Last Saturday, six days before movers were to arrive and needed to clear out of my place, I arrived home from my race, surveyed the situation, and determined that there was absolutely no way I was going to be able to get everything packed up in six days. So I did what any responsible 32 year adult does when faced with an insurmountable task -- I called my mother, begged her to get on a plane to Chicago and come help me, and then took a nap. When I woke up, I went out for drinks. That's good, old-fashioned workmanship for ya.
I despise moving. Absolutely hate it. Which may explain why I found myself in such a desperate sitaution less than a week before moving day. This move was particularly daunting because of the organization it required....I essentially divided all of my belongings into five categories: 1) pack for trip; 2) pack for my six-weeks of pre-trip couch surfing/ Ironman training; 3) storage; 4) goodwill; 5) trash. I'm not real big on organization either. I really hated this week.
Fortunately you are never to old to rely on the help of mom, and my mother saved the day by dropping everything to come help me. She also helped out with the mid-week drive to and from Cleveland to drop my two cats off with my sister (and her dog) for the year. Yeah, I'm a cat lady. A really guilty-feeling, slightly traumatized cat lady, though, so let's talk about something else.
I don't have any particularly interesting anecdotes about moving this week, we've all been through it and we all know how stressful and exhausting it can be. But for anyone out there who may be contemplating a move and needs a gentle reminder of the perils that may befall you, here are a few lessons:
- You may, in an effort to just get one room done, accidentally pack up all your silverware on Tuesday, and then, on Thursday, realize you've fallen to a new low when you eat an entire bowl of rice with your hands.
- You'll probably, at some point, drop something heavy, like, say, a printer, on your foot, and have that momentary panic that you've just ruined your triathlon season.
- You'll make so many runs to the Salvation Army drop-off that the volunteers start calling you by name.
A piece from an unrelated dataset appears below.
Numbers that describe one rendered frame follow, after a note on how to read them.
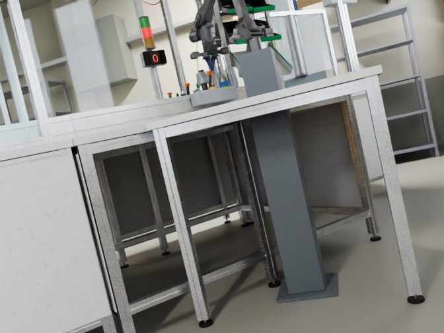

- If you have swim practices on your schedule, you'll start squeezing them in very late at night, and you'll realize that the midnight crowd at the 24 hour gym is very, very... special.
- You'll sorta forget to eat real meals and will reach moments of insane hunger that lead you to make really bad nutritional decisions.... like snacking on gels because there's nothing else around, or eating caramel corn for "lunch."
- It is possible to have a strong 17 mile run just a few hours after said "lunch" of caramel corn. It is not, however, suggested.
- You'll suck it up and ask friends to do favors for you that seem completely unfair to ask-- like taking both of your bikes in to the bike store to get repaired before RAGBRAI while you drive to Cleveland.
- Inevitably, something else in your life will go wrong (like, say, a bank, completely botching the replacement of a lost debit card, leaving you without the ability to obtain cash when you have movers already at your condo that need to be paid in cash), and you will respond in a completely uncharitable (read: bitchy) way.
- If there's enough stress in your voice when you're speaking to customer service at a bank, they'll immediate escalate your call to the VIP division, even when you're not a VIP. There needs to be a lot of stress in your voice for this to happen.
- You'll start to get by on 3 hours of sleep a night, and you'll ask yourself, "didn't I just quit a job to get away from this nonsense?"
But now, I'm all packed up, with my stuff split between a storage facility and my car. And we're in a car on the way to RAGBRAI. So things are looking up!